I do not get a break from them unless I turn on the TV.  I let them watch a show before "nap" time, in hopes that it will calm them down (it doesn't).  Sometimes I let them watch a quick show if I need to get dinner ready and they're being particularly clingy or destructive.  Sometimes I let them watch a quick show if I need to take a shower.  Sometimes I let them watch a quick show and tell them that I'm going to take a shower, but really just go and sit in my room. Alone. To breathe and hear nothing and say nothing and do nothing.  And I love that I can get a few minutes of peace, but I also hate it because it's probably rotting their brains.  I try to limit their TV time to a total of an hour a day, but some days I just want to turn on Nick Jr. and let Dora the Explorer take over for a while. She's got way more patience than I do, anyway.

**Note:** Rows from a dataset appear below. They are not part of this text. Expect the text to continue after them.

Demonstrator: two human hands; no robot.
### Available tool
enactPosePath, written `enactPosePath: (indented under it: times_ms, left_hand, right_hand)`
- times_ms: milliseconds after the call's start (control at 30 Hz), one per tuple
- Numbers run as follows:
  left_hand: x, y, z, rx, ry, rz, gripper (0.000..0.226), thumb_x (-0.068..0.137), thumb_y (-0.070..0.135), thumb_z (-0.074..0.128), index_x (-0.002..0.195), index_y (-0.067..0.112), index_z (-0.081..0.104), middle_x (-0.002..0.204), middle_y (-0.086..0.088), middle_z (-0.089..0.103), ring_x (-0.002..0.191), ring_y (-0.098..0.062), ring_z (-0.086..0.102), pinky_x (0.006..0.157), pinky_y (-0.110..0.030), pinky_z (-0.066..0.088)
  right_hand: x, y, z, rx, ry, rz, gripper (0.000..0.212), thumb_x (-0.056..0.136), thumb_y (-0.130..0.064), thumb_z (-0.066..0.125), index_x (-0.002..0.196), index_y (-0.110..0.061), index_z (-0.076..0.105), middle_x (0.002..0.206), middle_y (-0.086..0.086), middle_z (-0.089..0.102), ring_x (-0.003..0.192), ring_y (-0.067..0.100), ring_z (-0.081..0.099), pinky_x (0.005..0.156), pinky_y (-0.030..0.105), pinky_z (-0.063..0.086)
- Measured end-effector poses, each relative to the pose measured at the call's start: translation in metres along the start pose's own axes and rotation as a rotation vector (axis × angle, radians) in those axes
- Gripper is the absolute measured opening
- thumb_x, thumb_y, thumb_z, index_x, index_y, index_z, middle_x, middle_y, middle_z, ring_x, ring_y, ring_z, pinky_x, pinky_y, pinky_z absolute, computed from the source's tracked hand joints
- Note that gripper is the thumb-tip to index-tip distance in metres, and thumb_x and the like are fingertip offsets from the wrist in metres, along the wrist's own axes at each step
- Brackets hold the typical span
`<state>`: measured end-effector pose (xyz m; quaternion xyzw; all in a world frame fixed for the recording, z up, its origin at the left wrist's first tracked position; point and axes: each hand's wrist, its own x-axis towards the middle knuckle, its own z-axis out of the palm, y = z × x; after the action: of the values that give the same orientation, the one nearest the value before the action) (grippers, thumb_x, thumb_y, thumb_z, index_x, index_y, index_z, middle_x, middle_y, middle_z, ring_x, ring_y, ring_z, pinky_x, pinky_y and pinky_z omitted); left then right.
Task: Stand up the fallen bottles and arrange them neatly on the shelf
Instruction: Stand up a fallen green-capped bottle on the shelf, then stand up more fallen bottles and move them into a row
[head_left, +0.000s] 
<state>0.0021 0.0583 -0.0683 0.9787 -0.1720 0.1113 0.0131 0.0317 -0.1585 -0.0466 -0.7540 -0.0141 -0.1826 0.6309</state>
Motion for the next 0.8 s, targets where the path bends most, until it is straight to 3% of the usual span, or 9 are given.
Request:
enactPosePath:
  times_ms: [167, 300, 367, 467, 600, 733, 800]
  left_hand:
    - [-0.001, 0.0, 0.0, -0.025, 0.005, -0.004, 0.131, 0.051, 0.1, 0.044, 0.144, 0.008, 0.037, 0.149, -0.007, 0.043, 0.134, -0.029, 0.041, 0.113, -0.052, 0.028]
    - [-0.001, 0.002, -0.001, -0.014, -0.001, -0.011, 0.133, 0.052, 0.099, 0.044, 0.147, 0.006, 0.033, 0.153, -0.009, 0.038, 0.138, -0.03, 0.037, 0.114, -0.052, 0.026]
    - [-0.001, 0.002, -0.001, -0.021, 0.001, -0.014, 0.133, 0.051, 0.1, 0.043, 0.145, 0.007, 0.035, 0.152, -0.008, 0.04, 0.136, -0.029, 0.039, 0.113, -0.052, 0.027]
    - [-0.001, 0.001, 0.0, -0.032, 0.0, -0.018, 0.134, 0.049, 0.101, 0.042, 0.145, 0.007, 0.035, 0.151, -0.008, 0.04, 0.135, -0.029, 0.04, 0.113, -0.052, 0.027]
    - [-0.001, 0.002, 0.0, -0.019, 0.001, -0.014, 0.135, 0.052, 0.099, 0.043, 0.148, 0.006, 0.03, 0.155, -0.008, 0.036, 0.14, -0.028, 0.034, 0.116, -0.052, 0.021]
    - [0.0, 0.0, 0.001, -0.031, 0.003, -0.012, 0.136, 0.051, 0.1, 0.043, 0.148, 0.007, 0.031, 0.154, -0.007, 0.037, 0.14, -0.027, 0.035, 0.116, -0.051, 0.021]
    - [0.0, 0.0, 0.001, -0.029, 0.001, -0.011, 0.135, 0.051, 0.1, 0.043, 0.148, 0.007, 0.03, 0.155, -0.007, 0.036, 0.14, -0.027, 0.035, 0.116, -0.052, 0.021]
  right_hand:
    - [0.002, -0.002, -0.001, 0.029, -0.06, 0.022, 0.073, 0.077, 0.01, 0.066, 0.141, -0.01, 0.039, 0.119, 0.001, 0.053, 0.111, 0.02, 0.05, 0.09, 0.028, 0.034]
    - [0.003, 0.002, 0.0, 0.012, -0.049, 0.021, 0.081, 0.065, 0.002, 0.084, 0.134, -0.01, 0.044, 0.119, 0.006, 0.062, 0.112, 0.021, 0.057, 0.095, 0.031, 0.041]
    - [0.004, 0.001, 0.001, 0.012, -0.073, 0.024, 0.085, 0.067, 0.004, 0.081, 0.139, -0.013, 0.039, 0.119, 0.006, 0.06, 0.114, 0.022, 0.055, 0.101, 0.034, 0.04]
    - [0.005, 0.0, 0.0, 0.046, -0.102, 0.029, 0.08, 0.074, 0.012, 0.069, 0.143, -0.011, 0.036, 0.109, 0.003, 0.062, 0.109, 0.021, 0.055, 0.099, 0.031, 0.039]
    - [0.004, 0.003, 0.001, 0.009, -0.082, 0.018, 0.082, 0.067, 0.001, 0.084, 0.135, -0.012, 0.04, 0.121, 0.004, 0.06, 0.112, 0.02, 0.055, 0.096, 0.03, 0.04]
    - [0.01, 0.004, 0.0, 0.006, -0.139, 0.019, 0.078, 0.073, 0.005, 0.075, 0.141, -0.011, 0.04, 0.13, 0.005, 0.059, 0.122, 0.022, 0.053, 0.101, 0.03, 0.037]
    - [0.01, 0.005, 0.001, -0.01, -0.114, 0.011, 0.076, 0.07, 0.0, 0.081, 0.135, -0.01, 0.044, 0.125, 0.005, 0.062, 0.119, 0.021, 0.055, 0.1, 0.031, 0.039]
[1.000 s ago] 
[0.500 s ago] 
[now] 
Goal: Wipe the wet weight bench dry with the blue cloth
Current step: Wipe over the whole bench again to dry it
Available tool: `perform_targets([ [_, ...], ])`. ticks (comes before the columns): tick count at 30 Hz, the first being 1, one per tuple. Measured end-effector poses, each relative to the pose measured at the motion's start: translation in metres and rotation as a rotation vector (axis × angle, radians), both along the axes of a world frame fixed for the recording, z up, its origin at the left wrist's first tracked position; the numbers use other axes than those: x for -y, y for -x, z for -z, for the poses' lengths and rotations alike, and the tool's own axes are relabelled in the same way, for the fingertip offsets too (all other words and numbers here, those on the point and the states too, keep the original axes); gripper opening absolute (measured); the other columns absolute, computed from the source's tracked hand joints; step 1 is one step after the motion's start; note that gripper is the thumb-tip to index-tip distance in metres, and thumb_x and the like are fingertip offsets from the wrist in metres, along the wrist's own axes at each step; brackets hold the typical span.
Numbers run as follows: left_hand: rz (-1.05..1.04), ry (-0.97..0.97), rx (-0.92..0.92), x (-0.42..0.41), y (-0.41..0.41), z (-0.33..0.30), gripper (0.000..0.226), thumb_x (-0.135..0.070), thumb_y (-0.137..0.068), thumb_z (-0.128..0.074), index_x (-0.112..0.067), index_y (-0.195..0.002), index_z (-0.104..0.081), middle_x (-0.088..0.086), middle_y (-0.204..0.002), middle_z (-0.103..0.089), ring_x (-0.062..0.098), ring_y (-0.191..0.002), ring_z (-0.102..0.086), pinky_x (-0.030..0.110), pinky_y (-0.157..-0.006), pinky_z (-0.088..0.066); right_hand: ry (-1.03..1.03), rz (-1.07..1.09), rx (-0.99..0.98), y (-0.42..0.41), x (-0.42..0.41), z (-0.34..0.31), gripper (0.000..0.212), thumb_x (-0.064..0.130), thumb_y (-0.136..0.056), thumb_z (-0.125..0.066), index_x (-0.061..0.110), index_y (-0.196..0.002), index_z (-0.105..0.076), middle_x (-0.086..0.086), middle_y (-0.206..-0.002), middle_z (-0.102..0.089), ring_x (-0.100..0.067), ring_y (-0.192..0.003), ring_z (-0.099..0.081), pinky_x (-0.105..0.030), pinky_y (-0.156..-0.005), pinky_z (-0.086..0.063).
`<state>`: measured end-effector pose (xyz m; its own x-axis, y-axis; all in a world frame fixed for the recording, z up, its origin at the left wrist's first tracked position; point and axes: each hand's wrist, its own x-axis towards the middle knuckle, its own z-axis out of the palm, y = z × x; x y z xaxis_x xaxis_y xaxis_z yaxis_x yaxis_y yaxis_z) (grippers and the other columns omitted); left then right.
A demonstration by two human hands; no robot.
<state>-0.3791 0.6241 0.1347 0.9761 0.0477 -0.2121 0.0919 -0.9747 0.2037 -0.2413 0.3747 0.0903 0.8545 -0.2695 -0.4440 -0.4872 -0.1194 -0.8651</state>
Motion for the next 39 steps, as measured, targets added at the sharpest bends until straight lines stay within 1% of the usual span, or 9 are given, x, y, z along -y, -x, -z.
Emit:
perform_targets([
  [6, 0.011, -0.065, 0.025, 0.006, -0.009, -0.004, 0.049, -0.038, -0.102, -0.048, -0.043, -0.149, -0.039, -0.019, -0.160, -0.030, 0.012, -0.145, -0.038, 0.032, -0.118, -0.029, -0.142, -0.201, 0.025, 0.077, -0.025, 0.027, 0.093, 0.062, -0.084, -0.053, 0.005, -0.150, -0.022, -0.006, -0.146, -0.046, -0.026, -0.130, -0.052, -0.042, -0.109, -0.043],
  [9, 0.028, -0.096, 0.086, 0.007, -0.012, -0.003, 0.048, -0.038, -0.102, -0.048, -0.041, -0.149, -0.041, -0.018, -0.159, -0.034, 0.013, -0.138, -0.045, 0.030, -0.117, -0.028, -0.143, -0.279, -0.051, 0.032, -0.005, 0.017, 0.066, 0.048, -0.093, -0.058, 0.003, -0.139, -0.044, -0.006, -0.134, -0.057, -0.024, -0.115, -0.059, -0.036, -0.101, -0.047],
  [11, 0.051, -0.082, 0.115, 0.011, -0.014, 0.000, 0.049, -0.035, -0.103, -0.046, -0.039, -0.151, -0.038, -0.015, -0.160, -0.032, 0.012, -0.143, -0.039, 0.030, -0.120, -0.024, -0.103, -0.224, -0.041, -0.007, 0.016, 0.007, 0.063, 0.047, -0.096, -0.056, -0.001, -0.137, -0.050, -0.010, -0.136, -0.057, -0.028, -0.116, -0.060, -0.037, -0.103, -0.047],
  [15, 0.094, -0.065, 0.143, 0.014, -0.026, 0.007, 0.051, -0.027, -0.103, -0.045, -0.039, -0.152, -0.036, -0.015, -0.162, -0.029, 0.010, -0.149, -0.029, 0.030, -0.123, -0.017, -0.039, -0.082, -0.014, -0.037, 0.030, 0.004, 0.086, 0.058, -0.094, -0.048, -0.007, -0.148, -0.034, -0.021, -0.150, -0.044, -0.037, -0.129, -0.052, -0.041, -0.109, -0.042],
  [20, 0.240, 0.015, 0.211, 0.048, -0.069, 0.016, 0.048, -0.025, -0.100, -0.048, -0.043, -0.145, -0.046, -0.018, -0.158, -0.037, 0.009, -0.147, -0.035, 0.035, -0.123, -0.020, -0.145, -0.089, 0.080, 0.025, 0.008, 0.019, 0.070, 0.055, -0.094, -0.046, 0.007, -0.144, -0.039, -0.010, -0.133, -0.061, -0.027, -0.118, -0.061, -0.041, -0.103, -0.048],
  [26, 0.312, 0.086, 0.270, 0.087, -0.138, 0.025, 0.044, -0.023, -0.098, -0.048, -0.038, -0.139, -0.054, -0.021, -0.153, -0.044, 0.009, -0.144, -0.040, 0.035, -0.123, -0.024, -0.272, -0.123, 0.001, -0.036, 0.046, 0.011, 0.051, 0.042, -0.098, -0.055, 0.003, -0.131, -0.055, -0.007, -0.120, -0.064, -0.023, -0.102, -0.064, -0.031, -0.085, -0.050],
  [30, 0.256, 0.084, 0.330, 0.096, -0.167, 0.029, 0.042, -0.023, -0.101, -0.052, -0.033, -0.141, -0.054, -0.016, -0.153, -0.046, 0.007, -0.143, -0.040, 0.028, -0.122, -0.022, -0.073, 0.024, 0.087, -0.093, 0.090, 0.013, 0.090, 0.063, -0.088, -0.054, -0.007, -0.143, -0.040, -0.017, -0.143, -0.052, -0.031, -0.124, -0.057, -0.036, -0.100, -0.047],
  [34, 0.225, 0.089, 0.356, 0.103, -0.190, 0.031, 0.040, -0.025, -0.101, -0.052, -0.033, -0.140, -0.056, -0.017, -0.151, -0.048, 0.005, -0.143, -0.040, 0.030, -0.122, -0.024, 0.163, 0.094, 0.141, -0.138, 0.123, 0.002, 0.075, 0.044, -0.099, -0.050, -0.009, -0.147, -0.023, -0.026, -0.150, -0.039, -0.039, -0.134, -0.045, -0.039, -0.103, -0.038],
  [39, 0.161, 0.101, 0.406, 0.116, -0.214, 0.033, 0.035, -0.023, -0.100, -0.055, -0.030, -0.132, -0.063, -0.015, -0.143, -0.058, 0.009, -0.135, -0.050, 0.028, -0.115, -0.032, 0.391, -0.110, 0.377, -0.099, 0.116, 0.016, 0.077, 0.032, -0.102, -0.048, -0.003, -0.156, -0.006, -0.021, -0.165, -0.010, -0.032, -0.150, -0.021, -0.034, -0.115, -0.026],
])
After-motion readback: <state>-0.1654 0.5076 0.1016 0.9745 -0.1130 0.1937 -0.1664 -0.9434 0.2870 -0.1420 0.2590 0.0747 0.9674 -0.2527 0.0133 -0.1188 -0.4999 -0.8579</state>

And speaking of the whole patience thing?  Psh. Please. I spend every single second of every single day telling myself to chill out, counting to ten, taking deep breaths, speaking in a calm voice, and trying to set a good example for my children of how to act. But inside, I am completely losing it.  Seriously, cuckoo for Cocoa Puffs.  Totes cray.  And occassionally (ok, frequently), I snap.  And then I feel horrible, promise myself that I'll work harder to be patient, and the whole process starts all over again.  And when I finally feel like I can breathe, like I can find a few microseconds of sanity and feel like I'm not completely suffocating and miserably failing hard as a parent, then along comes a full moon and someone feeds the Gremlins after midnight and I'm back to feeling like I have absolutely no control of my life or my children or myself.  This stuff is way hard, yo. 

I have my moments. My "Awww, I so LUV being a mommy soooooooooo much!!" moments. And they truly do make it worth all of the absolute crap I have to put up with. They don't necessarily make it easier... but they do make it worth it.  I think (and hope) that when your kids are grown and gone, those sweet moments are what you remember.  They've GOT to be, or older people in public places wouldn't flock to my toddlers like they were handing out cash and car keys.  No. If those older people could really remember every single thing their children did to them at that horrific age of three, those people would be running for their lives and throwing furniture and banana peels behind them to keep the snot-nosed, sticky-handed monsters far, far away from their clean and child-free lives.  I so look forward to the day when I can walk carefree through Target, browsing at my leisure and feeling practically invisible without my double side-show act keeping me at the very center of attention.  But until then, I may as well sell tickets to my captive audience.  If people are going to stare, I may as well get something out of it (besides a migraine).